2. Synthetic Property Data Generator

In [26]:
cities = [ ("Toronto", "M5V", 43.6426, -79.3871, 900000, 1400000), 
    ("Mississauga", "L5B", 43.5890, -79.6441, 650000, 1000000), 
    ("Brampton", "L6P", 43.7315, -79.7624, 600000, 950000), 
    ("Ottawa", "K1A", 45.4215, -75.6972, 550000, 900000), 
    ("Hamilton", "L8P", 43.2557, -79.8711, 500000, 850000), 
    ("London", "N6A", 42.9849, -81.2453, 400000, 700000), 
    ("Waterloo", "N2L", 43.4643, -80.5204, 500000, 850000), 
    ("Burlington", "L7R", 43.3255, -79.7990, 650000, 1100000), 
    ("Oakville", "L6J", 43.4675, -79.6877, 900000, 1600000), 
]

property_types = ["Detached", "Semi-Detached", "Townhouse", "Condo"]

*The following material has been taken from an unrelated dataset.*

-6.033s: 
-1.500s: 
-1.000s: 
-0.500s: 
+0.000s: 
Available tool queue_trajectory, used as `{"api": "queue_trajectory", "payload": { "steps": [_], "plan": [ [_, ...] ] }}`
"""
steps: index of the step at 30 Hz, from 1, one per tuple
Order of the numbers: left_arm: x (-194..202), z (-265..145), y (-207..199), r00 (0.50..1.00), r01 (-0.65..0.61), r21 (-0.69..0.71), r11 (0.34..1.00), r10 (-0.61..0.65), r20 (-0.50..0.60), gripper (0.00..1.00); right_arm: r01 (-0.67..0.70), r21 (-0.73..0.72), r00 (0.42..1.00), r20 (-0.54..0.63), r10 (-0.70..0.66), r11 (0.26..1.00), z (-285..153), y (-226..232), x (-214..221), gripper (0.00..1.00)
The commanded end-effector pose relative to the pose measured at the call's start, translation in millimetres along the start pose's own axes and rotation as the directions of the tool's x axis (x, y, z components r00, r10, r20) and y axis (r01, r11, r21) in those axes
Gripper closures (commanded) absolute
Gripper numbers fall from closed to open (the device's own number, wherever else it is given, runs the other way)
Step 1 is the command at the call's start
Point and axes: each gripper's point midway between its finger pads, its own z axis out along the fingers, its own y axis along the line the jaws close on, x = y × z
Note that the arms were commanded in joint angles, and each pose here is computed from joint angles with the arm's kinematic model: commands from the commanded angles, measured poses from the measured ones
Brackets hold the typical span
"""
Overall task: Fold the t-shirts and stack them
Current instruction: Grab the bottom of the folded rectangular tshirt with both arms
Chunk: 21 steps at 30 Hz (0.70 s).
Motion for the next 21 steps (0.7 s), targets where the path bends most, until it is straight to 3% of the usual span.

start_date = datetime(2022, 1, 1)
end_date = datetime(2025, 12, 31)
days_range = (end_date - start_date).days

def generate_property_row():
    city, postal, base_lat, base_lon, price_min, price_max = random.choice(cities)
    beds = np.random.choice([1,2,3,4,5], p=[0.1, 0.25, 0.35, 0.2, 0.1])
    baths = np.random.choice([1,2,3,4], p =[0.2, 0.5,0.25,0.05])
    ptype = random.choice(property_types)

    if ptype == "Condo":
        sqft = int(np.random.normal(800 + beds * 150, 120))
        lot_size = 0
    elif ptype == "Townhouse":
        sqft = int(np.random.normal(1200 + beds *200, 150))
        lot_size = int(np.random.normal(2000, 400))
    else :
        sqft = int(np.random.normal(1500 + beds * 250, 200))
        lot_size = int(np.random.normal(3500, 800))
    
    sqft = max(400, sqft)
    lot_size = max(0, lot_size)

    year_built = int(np.random.choice(range(1965, 2023)))

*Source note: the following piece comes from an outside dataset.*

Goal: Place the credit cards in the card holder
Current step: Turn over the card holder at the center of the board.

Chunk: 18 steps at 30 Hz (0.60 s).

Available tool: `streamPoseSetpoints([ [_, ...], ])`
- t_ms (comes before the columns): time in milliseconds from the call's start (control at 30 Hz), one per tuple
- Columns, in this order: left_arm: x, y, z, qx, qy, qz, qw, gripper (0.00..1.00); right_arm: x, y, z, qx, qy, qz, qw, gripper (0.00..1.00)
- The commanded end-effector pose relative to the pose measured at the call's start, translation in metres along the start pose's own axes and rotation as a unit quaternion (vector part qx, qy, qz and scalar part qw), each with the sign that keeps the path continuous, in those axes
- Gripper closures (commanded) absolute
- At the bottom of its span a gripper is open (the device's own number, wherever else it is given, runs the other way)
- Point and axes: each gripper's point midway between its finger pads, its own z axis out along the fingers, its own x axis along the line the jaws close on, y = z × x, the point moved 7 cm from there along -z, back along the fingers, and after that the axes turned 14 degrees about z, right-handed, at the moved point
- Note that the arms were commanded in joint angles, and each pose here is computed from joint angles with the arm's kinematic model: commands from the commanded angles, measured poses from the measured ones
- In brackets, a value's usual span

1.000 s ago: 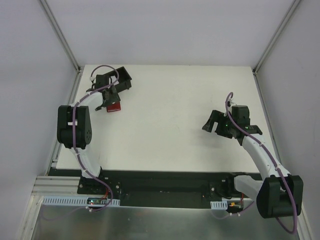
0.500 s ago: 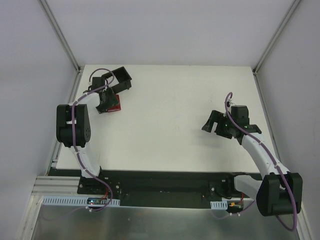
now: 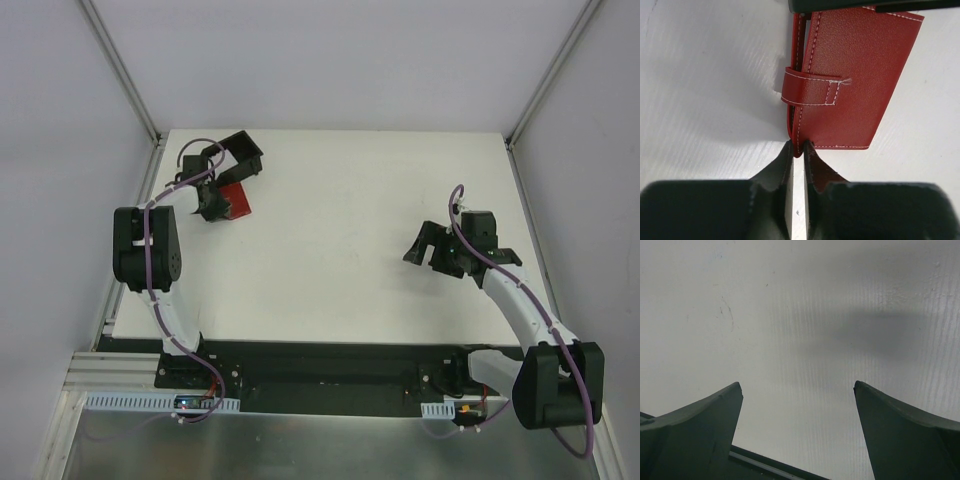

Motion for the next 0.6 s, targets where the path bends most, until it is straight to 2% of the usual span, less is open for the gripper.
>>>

    offset_days = np.random.randint(0, days_range + 1)
    sale_date = start_date + timedelta(days=int(offset_days))
    
    base_price = np.random.uniform(price_min, price_max) 
    age = sale_date.year - year_built 
    age_factor = max(0.7, 1.1 - age * 0.01) 
    size_factor = 1.0 + (sqft - 1500) / 8000.0 
    beds_factor = 1.0 + (beds - 3) * 0.05

    type_factor = { 
        "Condo": 0.85, 
        "Townhouse": 0.95, 
        "Semi-Detached": 1.0, 
        "Detached": 1.1, 
    }[ptype]

    type_factor = { 
        "Condo": 0.85, 
        "Townhouse": 0.95, 
        "Semi-Detached": 1.0, 
        "Detached": 1.1, 
    }[ptype]
    
    noise = np.random.normal(1.0, 0.08)
    price = int(max(200000, base_price * age_factor * size_factor * beds_factor * type_factor * noise))

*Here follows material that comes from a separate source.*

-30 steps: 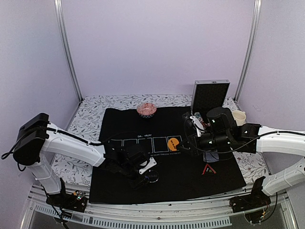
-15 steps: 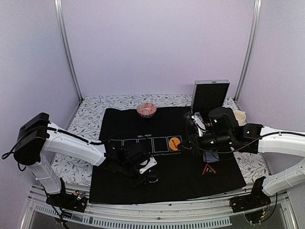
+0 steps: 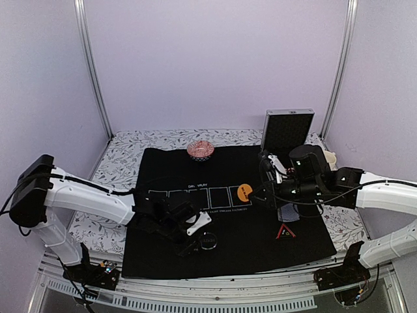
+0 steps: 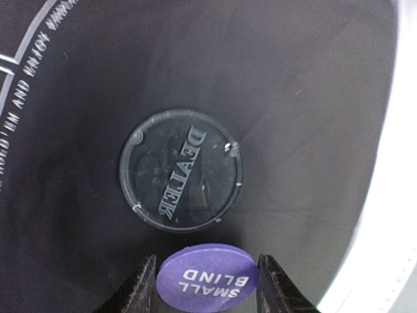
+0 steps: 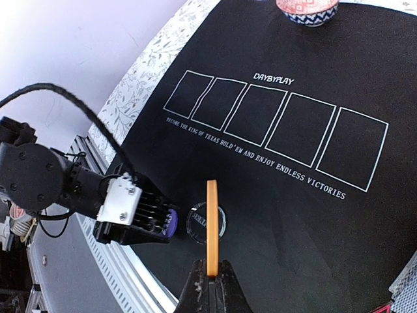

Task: Distribute texas hold em gaming equipment
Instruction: Pick up the small blind button from the dealer area, then place the small blind button on the poker table mat.

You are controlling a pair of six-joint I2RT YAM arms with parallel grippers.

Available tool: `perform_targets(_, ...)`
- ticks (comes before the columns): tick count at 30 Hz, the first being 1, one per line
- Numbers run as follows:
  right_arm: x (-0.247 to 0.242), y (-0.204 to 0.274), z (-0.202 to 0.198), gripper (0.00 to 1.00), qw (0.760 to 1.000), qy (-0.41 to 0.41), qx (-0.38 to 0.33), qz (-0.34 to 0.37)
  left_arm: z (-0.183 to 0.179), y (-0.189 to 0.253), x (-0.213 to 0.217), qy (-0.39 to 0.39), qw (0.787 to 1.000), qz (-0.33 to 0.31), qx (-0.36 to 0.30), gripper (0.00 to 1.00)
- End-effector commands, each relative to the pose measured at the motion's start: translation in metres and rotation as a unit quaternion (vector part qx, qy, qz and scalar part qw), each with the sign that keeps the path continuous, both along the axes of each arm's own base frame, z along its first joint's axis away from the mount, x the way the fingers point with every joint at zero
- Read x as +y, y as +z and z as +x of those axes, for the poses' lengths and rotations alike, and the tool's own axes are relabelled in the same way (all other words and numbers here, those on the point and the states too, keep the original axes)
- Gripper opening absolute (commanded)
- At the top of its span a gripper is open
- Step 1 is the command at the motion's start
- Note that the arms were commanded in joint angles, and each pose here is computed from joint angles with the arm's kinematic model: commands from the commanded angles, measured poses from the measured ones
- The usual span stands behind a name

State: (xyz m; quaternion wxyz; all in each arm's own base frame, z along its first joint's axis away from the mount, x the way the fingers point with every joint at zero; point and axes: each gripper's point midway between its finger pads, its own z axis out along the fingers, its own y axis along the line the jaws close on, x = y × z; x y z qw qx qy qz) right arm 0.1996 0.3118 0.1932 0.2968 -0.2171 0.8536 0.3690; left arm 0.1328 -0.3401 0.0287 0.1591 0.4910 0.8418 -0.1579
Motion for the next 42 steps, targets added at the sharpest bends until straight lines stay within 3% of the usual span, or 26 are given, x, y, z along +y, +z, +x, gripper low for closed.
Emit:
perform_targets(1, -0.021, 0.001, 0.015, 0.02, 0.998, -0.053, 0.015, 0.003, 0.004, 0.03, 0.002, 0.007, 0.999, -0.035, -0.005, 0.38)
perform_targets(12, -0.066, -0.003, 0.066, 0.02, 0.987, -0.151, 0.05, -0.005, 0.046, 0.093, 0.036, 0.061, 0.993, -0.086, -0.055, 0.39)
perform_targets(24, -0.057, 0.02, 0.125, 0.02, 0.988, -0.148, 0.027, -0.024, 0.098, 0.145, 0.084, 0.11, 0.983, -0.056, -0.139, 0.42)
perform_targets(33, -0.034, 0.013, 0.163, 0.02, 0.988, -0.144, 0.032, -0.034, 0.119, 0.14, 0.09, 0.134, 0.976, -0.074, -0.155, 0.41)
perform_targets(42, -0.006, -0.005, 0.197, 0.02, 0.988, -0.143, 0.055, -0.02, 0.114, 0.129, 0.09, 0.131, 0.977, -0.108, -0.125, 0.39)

    lat = base_lat + np.random.normal(0, 0.01) 
    lon = base_lon + np.random.normal(0, 0.01)

    return { 
        "beds": beds, 
        "baths": baths, 
        "sqft": sqft, 
        "lot_size": lot_size, 
        "year_built": year_built, 
        "property_type": ptype, 
        "city": city, 
        "postal_code": postal, 
        "lat": round(lat, 6), 
        "lon": round(lon, 6), 
        "sale_date": sale_date.strftime("%Y-%m-%d"), 
        "price": price, 
    }



3. ONTARIO HOUSING TRACKER (STATIC)

In [27]:
df_tracker = pd.DataFrame({ 
    "municipality": ["Toronto","Mississauga","Brampton","Ottawa","Hamilton","London","Waterloo","Burlington","Oakville"], 
    "year": [2023]*9, 
    "housing_starts": [28500,8200,7600,6800,5400,4900,3500,2900,3100], 
    "new_units": [31000,9000,8100,7200,5800,5200,3800,3100,3400], 
    "long_term_care_beds": [1200,300,250,400,180,150,100,80,90], 
    "aru_units": [850,210,190,260,140,120,90,60,70] 
}) 
df_tracker.to_csv("data/ontario_housing_tracker.csv", index=False)

4. CMHC PRICE INDEX (STATIC)

In [28]:
df_cmhc = pd.DataFrame({ 
    "region": ["Toronto","Mississauga","Brampton","Ottawa","Hamilton","London","Waterloo","Burlington","Oakville"], 
    "year": [2023]*9, 
    "avg_price_region": [1120000,890000,820000,710000,690000,540000,760000,880000,1350000], 
    "price_index": [178,162,155,148,145,132,150,160,190] 
}) 
df_cmhc.to_csv("data/cmhc_prices.csv", index=False)

5. MERGE ALL DATASETS

In [29]:
df_prop = pd.DataFrame([generate_property_row() for _ in range(N_ROWS)]) 
df_prop.to_csv("data/property_data.csv", index=False)

prop = df_prop.copy()
tracker = df_tracker.copy()
cmhc = df_cmhc.copy()

prop["year"] = pd.to_datetime(prop["sale_date"]).dt.year
prop["city_norm"] = prop["city"].str.lower()
tracker["city_norm"] = tracker["municipality"].str.lower()
cmhc["city_norm"] = cmhc["region"].str.lower()

merged = (
    prop.merge(tracker, on=["city_norm", "year"], how="left")
        .merge(cmhc, on=["city_norm", "year"], how="left")
)

6. TRAIN MODEL

In [30]:
TARGET = "price" 

numeric_features = ["beds","baths","sqft","lot_size","year_built", 
                    "housing_starts","new_units","long_term_care_beds", 
                    "aru_units","avg_price_region","price_index"] 

categorical_features = ["property_type","city","postal_code"]

X = merged[numeric_features + categorical_features] 
y = merged[TARGET]

X_train, X_test, y_train, y_test = train_test_split(X, y, test_size=0.2, random_state=42) 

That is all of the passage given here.